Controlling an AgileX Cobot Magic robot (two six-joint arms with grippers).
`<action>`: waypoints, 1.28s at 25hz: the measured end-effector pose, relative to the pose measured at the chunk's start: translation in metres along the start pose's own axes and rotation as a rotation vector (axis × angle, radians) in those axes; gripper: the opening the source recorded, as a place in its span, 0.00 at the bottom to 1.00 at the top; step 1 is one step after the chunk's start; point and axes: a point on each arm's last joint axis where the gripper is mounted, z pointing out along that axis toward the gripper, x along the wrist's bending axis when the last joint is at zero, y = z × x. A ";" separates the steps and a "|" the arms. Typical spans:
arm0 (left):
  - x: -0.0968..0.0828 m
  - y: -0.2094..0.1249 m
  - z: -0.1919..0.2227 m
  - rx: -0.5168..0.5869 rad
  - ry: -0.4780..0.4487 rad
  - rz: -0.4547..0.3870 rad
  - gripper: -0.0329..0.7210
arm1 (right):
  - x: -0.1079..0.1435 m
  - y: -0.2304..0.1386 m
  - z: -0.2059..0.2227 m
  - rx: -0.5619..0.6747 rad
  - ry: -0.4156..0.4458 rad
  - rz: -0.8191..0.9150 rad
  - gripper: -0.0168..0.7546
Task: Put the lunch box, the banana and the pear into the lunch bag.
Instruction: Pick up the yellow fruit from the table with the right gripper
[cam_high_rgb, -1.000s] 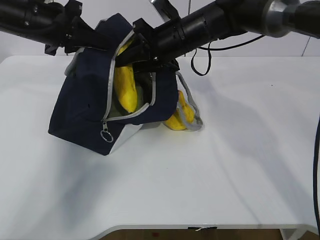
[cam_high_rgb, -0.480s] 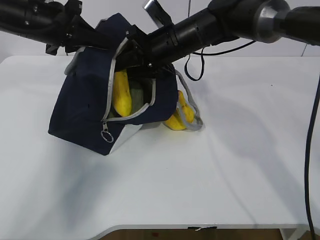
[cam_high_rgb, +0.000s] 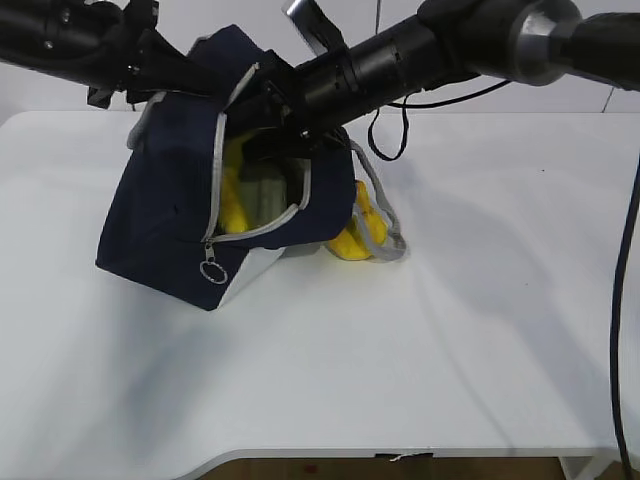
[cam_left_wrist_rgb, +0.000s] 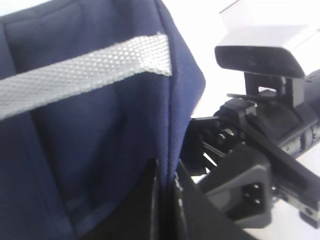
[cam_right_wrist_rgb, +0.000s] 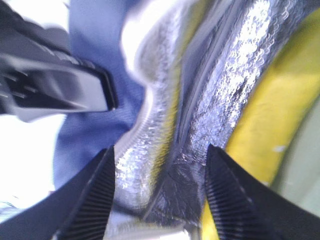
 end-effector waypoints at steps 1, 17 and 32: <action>0.001 0.001 -0.002 -0.004 0.001 -0.004 0.03 | 0.000 0.001 -0.002 -0.003 0.013 0.001 0.62; 0.008 0.004 -0.011 -0.015 0.003 0.006 0.03 | -0.039 0.008 -0.072 -0.026 -0.109 0.068 0.57; 0.007 0.009 -0.032 -0.042 0.039 0.057 0.03 | -0.039 -0.003 -0.106 0.131 -0.548 0.065 0.56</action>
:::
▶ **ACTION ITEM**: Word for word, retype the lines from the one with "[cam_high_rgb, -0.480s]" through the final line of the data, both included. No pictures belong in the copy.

▶ **RESPONSE**:
[cam_high_rgb, -0.480s] 
[cam_high_rgb, +0.000s] 
[cam_left_wrist_rgb, +0.000s] 
[cam_right_wrist_rgb, +0.000s] 
 end-effector waypoints at steps 1, 17 and 32: <action>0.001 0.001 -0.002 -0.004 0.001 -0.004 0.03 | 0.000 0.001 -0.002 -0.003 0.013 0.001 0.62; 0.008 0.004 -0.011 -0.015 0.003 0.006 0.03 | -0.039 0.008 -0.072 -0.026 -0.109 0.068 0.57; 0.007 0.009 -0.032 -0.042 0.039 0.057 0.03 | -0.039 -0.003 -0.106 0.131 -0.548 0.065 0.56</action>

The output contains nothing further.